Ed affacciatomi al ciglio della rupe, misi un fischio acutissimo. Lanzerotto non istette guari ad uscire dalla capanna, che si scorgeva nel prato sottostante. Ad un mio grido si volse, ci vide, e tosto si mosse alla volta del bosco, per inerpicarsi al luogo ove noi eravamo.
— Che fate voi ora? — mi chiese il mio avversario.
— Nulla che guasti il vostro disegno; tra poco il vedrete.
Macham non disse più altro, e per chetare la sua impazienza, come leone cruccioso nella sua gabbia ferrata, si diede a misurare con rapidi passi il breve spazio che correva tra noi, lunghesso il margine dell’onda.

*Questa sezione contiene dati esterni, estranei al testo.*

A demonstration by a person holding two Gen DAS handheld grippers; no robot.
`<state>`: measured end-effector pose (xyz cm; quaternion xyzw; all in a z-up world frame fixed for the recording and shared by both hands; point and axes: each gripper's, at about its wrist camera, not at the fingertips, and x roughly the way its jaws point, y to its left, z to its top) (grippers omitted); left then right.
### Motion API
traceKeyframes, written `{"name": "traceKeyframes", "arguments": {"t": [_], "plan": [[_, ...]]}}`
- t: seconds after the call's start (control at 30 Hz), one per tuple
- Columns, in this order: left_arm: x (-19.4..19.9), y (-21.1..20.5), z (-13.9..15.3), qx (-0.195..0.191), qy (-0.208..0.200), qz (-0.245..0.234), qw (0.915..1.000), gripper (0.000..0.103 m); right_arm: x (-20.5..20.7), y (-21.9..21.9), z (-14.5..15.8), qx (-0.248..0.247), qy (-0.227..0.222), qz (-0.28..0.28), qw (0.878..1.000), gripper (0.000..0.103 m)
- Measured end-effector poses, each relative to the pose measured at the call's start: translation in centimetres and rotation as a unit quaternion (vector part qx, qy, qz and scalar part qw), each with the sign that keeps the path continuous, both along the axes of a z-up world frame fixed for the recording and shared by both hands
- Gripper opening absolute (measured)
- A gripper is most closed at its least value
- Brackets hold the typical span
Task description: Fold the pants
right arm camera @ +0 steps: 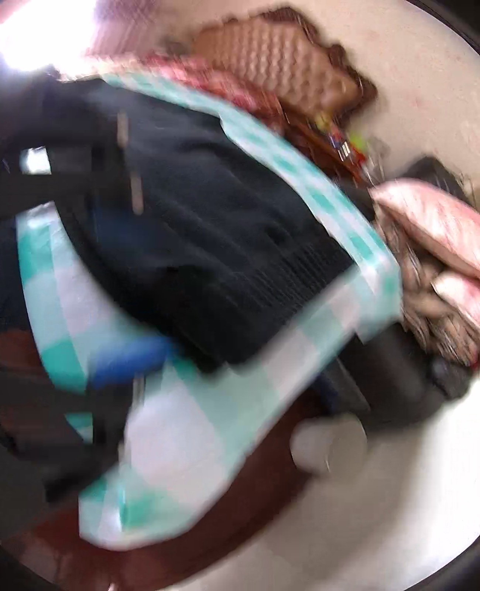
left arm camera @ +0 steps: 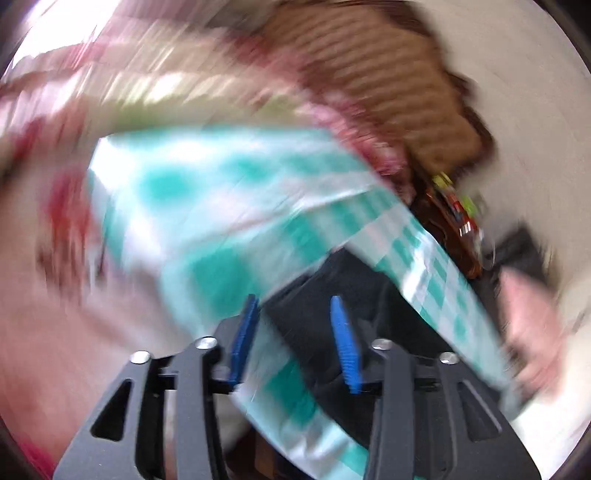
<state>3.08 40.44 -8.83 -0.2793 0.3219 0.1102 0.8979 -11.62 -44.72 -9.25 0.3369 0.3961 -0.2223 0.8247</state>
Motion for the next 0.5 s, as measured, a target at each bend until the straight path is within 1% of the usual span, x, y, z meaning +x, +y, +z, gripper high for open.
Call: {"name": "traceKeyframes", "arguments": {"t": [0.03, 0.07, 0.1, 0.17, 0.2, 0.27, 0.3, 0.33, 0.37, 0.4, 0.43, 0.5], "plan": [[0.8, -1.1, 0.6, 0.03, -0.007, -0.026, 0.9992, 0.053, -0.5, -0.5, 0.5, -0.011, -0.001, -0.013, 1.0, 0.083], [2.2, -2.9, 1.2, 0.071, -0.01, -0.063, 0.9954, 0.054, -0.9, -1.0, 0.8, -0.013, -0.006, -0.027, 1.0, 0.083], [3.4, -4.2, 1.4, 0.091, -0.01, -0.092, 0.9915, 0.053, -1.5, -1.4, 1.3, -0.019, -0.013, -0.048, 0.999, 0.083], [5.6, -6.0, 1.6, 0.103, -0.015, -0.143, 0.9841, 0.054, -1.9, -1.6, 2.2, -0.044, -0.013, -0.063, 0.997, 0.083], [7.5, -7.4, 1.2, 0.112, -0.006, -0.179, 0.9775, 0.054, -1.8, -1.2, 2.9, -0.072, -0.01, -0.063, 0.995, 0.083], [9.9, -8.9, 0.0, 0.127, 0.019, -0.218, 0.9673, 0.053, -1.3, 0.1, 3.9, -0.11, -0.007, -0.05, 0.993, 0.083], [11.5, -9.4, -1.2, 0.133, 0.039, -0.235, 0.9619, 0.053, -0.9, 0.8, 4.4, -0.126, -0.008, -0.037, 0.991, 0.083], [12.8, -9.4, -2.2, 0.139, 0.057, -0.238, 0.9596, 0.053, -0.2, 1.6, 4.9, -0.142, -0.012, -0.018, 0.99, 0.083], [13.7, -9.1, -3.0, 0.151, 0.073, -0.232, 0.9582, 0.049, 0.4, 2.2, 5.5, -0.154, -0.014, -0.005, 0.988, 0.083], [14.5, -8.5, -3.4, 0.16, 0.079, -0.219, 0.9592, 0.04, 0.9, 2.9, 6.0, -0.167, -0.016, 0.007, 0.986, 0.083], [15.0, -7.9, -3.4, 0.144, 0.081, -0.21, 0.9637, 0.038, 1.8, 3.7, 6.6, -0.183, -0.021, 0.024, 0.983, 0.083], [14.8, -6.9, -3.0, 0.115, 0.076, -0.192, 0.9716, 0.038, 3.7, 4.9, 7.4, -0.199, -0.032, 0.056, 0.978, 0.083]]}}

Lanzerotto giunse e indovinò tosto ogni cosa. Un grido disperato gli ruppe dal petto.
— Calmati, Lanzerotto! È guerra leale questa che or ora si combatterà tra di noi. Nè t’ho chiamato a piacere, nè a giudice, sibbene per dirti ciò che io voglio da te. Bada — soggiunsi con accento solenne — chiunque dei due abbia a morire, tu obbedirai al superstite. Giuralo!
— Lo giuro, messere! — rispose egli inchinandosi.
— Per l’anima di tua madre?
— Per l’anima mia e per la mia salvazione!